Dear Sir,

There is a lack of local research on hospital-based radiation emergency preparedness for scenarios such as a dirty bomb detonation.(1,2) We read with interest an article published by Chin(1) in 2007 on the acute management of radiation poisoning and injuries. The article discussed the importance of appropriate emergency department (ED) triage, acute management of radiation injury and safety of health workers.

We wish to highlight the crucial roles undertaken by non-physician first receivers at the ED (Table I) and share concisely the interesting investigative findings from a recent survey conducted among non-physician participants of a training programme on radiation emergency held at our hospital’s ED. A total of 38 health workers – 23 nurses, 11 radiographers, 4 housekeeping staff – responded to the survey. Out of these 38 responders, 14 (37%) felt ‘neutral’ or unprepared to handle radioactive hazards in their current roles. Nurses, in particular, felt less prepared than radiographers and housekeepers (p = 0.002; Fisher's exact test [2-sided]; Table II). In addition, only 26 (68%) of all the responders indicated that they are ‘very likely’ or ‘likely’ to turn up for work in such an event.
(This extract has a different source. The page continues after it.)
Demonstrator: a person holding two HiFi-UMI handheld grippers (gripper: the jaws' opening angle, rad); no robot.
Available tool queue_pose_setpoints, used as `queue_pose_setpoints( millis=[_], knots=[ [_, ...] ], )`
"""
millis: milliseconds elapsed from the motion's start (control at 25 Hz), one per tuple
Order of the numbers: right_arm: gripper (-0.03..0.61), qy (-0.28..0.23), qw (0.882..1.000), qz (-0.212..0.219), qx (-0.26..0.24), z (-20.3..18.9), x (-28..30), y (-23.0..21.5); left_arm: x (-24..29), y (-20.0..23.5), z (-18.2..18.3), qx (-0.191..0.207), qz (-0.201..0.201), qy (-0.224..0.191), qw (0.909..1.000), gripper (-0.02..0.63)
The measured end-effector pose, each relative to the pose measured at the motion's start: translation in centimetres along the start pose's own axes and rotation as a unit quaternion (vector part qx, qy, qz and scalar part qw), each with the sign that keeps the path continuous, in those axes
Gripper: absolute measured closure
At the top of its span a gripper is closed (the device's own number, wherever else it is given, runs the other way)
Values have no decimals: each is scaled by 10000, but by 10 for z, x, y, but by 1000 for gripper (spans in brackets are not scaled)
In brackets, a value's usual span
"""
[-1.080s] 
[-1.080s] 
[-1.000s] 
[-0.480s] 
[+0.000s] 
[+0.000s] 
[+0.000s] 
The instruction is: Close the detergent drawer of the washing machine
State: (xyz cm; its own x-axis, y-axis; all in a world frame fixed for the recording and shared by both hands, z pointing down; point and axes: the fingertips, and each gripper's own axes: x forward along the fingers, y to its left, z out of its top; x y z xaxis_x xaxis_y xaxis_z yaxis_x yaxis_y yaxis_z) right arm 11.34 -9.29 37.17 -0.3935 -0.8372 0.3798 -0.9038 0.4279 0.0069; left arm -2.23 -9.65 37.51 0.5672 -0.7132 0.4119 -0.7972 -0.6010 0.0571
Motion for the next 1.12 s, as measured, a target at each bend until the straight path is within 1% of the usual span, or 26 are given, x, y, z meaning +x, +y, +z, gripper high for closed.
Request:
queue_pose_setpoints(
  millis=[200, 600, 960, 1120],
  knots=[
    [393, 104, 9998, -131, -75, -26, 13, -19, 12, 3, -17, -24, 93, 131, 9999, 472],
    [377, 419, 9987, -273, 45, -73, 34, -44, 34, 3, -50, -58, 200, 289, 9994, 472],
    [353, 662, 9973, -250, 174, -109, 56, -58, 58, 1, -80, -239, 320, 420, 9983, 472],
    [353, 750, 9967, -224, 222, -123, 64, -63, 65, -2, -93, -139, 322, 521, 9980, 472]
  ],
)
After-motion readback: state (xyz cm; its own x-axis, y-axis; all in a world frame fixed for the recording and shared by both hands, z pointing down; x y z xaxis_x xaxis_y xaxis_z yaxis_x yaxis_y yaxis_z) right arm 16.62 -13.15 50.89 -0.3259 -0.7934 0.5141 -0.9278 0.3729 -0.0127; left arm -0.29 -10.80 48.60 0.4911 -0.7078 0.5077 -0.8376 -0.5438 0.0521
These findings did not come as a surprise. A similar survey conducted overseas has surfaced key concerns such as a lack of readiness, and even disagreement with some aspects of the current response guidance.(3) Although the actual reasons lie beyond this survey, we postulate that nurses, who are directly involved with clinical care and spend a longer period of time with patients (some of whom may be persistently contaminated), perceive themselves to be at greater risk of harm. Unfamiliarity with their roles and a lack of cross-training for expanded responsibilities during a crisis may have added to stress and uncertainty among nurses.

In conclusion, we wish to underscore the importance of careful manpower planning by administrators so as to ensure that competent and trained healthcare providers are present when needed during such a crisis. Our findings also point to an urgent need for education and training.

Yours sincerely,
Hoon Chin Steven Lim1, Jun Guan Tan2, Muhammad Azmi Hezan2
1Accident and Emergency Department, Changi General Hospital, 2Yong Loo Lin School of Medicine, National University of Singapore, Singapore. hoon_chin_lim@ cgh.com.sg

REFERENCES

1. Chin FK. Scenario of a dirty bomb in an urban environment and acute management of radiation poisoning and injuries. Singapore Med J 2007; 48:950-7.
PMid:17909684
2. Lim HC, Ng KS, Tan HH, Leong KW. Hospital preparedness for radiation emergencies and medical management of multiple combined radiation injury victims. Proceedings of Singapore Healthcare 2011; 20:197-207.
3. Becker SM, Middleton SA. Improving hospital preparedness for radiological terrorism: perspectives from emergency department physicians and nurses. Disaster Med Public Health Prep 2008; 2:174-84.